There are many different versions, but they can generally be pre-programmed. The Culinart digital probe is radio-controlled, alerting you when the meat has reached optimum temperature. ''Very handy for when you've got the gin and tonic going and have wandered off,'' says Susie Hawes of Scullerymade. Generally speaking, look for 55 degrees for medium-rare meat, 50 degrees for fish and 68 degrees when inserted into the thickest part of the chicken leg.

It's a clever and relatively cheap response to the more precise temperatures called for by today's chef-driven recipes.

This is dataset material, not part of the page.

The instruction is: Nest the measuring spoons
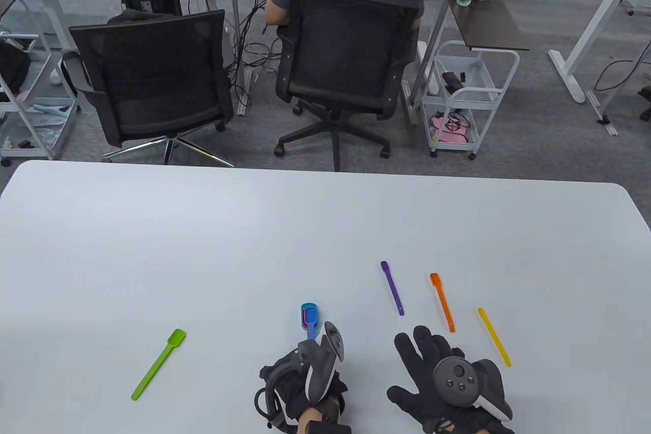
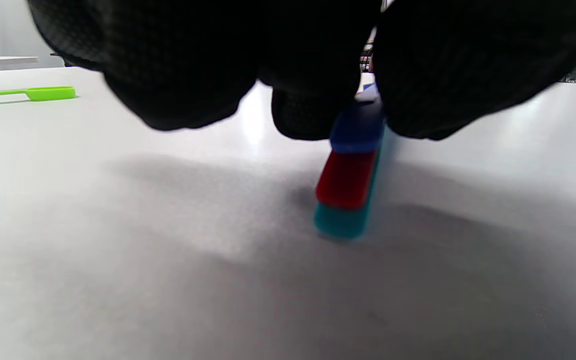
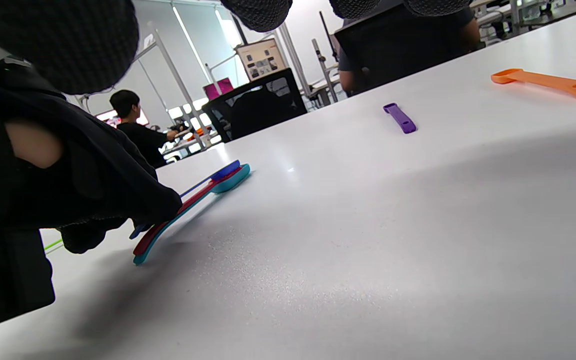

Culinart digital probe, $80, from Scullerymade, 1400 High Street, Malvern, 9509 4003; Digi Stick, $29.95, from The Essential Ingredient, Prahran Market, South Yarra, 9827 9047.

10. Smoking gun

Who wouldn't want to own something called The Smoking Gun? With one of these in your holster, you'll be able to drop lines such as, ''I did that with my Smoking Gun,'' and, ''Have you seen my Smoking Gun?'' over dinner.

This hand-held smoking device means you can get the joy of smoking without the major kerfuffle of an outdoors hot smoker. Luzza says it sells well because people love experimenting by smoking meat, seafood, butter, cocktails and desserts. ''With so many cooking programs on at the moment, people get very influenced by the chefs,'' she says. ''They're really keen on getting different flavours from their food,'' she says.

Just sprinkle a teaspoon of woodchips in the basin and the battery-operated device heats them to smoking point. Place some salmon in a zip-lock bag, insert the tube, add a little smoke and leave it for five minutes, and you have some beautifully cold-smoked salmon.

Frank Camorra of MoVida uses it to infuse mackerel with a lingering smoky aroma.

PolyScience Smoking Gun, $126.50, from The Chef's Hat, 131 Cecil Street, South Melbourne, 9682 1441.